Problem statement: For the string "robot", find every matching line in the records and copy it.

═════ Data listing

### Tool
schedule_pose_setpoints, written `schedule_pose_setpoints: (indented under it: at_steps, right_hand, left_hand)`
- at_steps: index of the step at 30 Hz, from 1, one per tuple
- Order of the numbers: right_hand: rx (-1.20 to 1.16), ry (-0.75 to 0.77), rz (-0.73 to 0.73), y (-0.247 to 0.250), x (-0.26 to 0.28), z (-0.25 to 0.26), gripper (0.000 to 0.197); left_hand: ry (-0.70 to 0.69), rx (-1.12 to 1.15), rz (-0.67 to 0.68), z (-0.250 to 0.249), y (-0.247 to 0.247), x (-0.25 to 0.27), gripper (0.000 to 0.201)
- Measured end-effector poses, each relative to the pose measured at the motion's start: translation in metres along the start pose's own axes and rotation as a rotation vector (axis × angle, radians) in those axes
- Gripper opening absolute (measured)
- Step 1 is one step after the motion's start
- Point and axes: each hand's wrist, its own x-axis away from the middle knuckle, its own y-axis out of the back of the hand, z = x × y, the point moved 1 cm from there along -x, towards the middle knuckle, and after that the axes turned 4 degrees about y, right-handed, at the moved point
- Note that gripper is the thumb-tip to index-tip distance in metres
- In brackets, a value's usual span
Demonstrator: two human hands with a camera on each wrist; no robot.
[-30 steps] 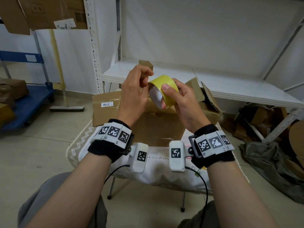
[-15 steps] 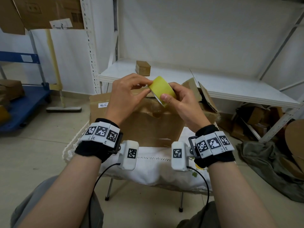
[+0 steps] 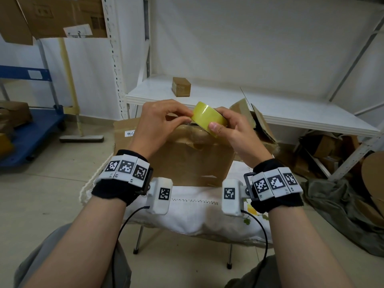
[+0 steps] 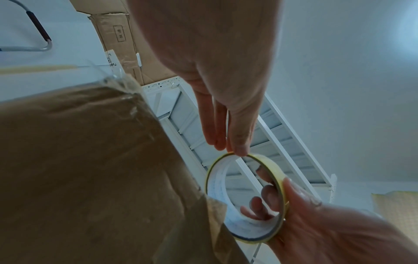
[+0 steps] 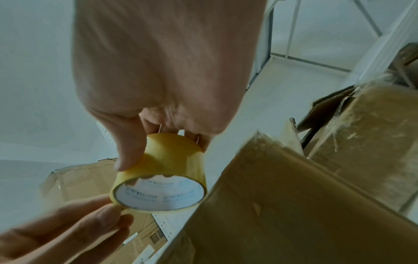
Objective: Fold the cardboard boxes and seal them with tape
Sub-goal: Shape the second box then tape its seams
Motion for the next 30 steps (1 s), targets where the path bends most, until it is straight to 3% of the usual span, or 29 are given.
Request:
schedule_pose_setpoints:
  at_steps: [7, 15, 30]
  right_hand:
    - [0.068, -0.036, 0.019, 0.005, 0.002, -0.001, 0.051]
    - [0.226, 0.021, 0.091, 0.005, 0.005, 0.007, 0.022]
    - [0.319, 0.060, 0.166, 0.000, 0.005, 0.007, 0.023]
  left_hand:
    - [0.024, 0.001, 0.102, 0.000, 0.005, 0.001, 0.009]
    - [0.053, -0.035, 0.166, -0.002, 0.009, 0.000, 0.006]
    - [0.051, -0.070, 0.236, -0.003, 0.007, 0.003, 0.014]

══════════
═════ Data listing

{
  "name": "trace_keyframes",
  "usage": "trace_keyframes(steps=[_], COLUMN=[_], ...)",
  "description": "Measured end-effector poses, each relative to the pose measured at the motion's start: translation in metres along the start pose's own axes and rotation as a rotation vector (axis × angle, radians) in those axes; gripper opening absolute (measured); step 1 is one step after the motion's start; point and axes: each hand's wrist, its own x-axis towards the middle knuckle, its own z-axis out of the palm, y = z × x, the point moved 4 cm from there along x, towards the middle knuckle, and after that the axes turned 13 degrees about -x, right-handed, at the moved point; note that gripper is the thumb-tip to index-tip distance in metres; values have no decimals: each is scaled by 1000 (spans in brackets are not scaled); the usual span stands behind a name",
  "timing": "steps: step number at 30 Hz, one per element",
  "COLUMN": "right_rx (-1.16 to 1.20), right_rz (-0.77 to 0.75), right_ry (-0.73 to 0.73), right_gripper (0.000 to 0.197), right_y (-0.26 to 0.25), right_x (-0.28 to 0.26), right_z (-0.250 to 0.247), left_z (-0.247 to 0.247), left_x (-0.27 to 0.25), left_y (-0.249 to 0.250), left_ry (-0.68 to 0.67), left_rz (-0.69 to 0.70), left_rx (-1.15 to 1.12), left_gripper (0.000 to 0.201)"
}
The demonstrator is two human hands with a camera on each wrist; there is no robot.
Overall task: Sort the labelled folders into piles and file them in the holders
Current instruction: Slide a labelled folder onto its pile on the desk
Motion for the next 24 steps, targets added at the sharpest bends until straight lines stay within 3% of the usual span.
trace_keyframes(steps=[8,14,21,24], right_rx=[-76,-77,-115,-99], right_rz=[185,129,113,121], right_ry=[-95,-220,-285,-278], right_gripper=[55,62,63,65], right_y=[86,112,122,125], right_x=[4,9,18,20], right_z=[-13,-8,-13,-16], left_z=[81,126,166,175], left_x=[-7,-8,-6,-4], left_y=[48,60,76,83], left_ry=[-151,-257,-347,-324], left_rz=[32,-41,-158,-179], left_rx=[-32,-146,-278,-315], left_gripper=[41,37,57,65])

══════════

Expected output:
Demonstrator: two human hands with a camera on each wrist; no robot.
The demonstrator is two human hands with a camera on each wrist; there is no robot.

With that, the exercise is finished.